With its suspension and interior it is clearly a 417S but on the back is a Type 1 jib. I had mistakenly thought that the jib had been replaced by the more solid affair on the 417 models so, when suspension came along, it would have been just the Type 2 jibs on the 417S models. 

So my earlier article needs some amendment, I'm afraid. I suppose it is feasible now to find a 417 with a Type 2 jib. I find that hard to believe but it did actually seem to me the more likely, as I had thought that the Type 2 jib came in before the 417S update. This model would imply that the 417S update came before the change to Type 2 jibs.

It's all very confusing, especially as all the 417S examples I have encountered so far have had the Type 2 jib! As many examples are from very reliable sources like QDT and come from recognised experts' collections too, you just have to believe that they are, indeed, 417S and not 477 with a tin roof.

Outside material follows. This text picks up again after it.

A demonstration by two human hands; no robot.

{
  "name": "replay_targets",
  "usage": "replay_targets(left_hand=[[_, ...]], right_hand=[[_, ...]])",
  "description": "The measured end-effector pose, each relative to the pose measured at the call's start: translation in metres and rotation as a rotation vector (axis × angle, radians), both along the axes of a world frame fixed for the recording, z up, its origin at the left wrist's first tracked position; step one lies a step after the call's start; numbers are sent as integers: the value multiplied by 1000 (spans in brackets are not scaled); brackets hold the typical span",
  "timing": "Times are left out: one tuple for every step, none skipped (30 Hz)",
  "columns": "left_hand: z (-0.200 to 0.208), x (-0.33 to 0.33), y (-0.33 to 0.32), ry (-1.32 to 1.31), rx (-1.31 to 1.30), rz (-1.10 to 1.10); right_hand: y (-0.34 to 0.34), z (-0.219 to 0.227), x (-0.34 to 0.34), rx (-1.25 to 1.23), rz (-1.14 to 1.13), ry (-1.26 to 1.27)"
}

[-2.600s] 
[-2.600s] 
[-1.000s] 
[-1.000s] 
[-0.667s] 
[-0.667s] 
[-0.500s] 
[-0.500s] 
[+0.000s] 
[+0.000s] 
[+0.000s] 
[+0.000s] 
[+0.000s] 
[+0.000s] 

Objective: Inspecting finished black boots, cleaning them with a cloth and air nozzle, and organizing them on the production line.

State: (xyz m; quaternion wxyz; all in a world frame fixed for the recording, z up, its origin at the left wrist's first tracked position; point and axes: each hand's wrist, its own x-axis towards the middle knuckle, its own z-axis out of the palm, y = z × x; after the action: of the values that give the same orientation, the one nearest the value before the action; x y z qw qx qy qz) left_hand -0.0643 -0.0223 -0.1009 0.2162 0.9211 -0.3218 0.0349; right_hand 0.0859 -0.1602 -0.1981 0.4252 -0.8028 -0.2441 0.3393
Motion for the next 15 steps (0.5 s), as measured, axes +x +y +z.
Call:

In fact, I sem to recall that all the illustrations of 417S on QDT's site had closed jibs. 



So the only conclusion I can come to is that 417S models exist with both types of jib and I guess that was because the dates of both changes must have been quite close.

So there would have been a pile of red models and a box of assorted jibs for a while and there still remained a sort of random selection when the production process brought in suspension and seats. By my reckoning, there really won't have been very many of either the 417 with the closed type 2 jib or the 417S with the open type 1 jib and I shall now set about trying to find some good examples of each.

Of course, someone out there may know different.


Just to make you smile, or grimace, here is what you get for 417S from a Vectis archive! A plastic canopy? As I have said before, we all make mistakes. 


Or there is yet another variation of the 417S which would then make late versions totally indistinguishable from a 477?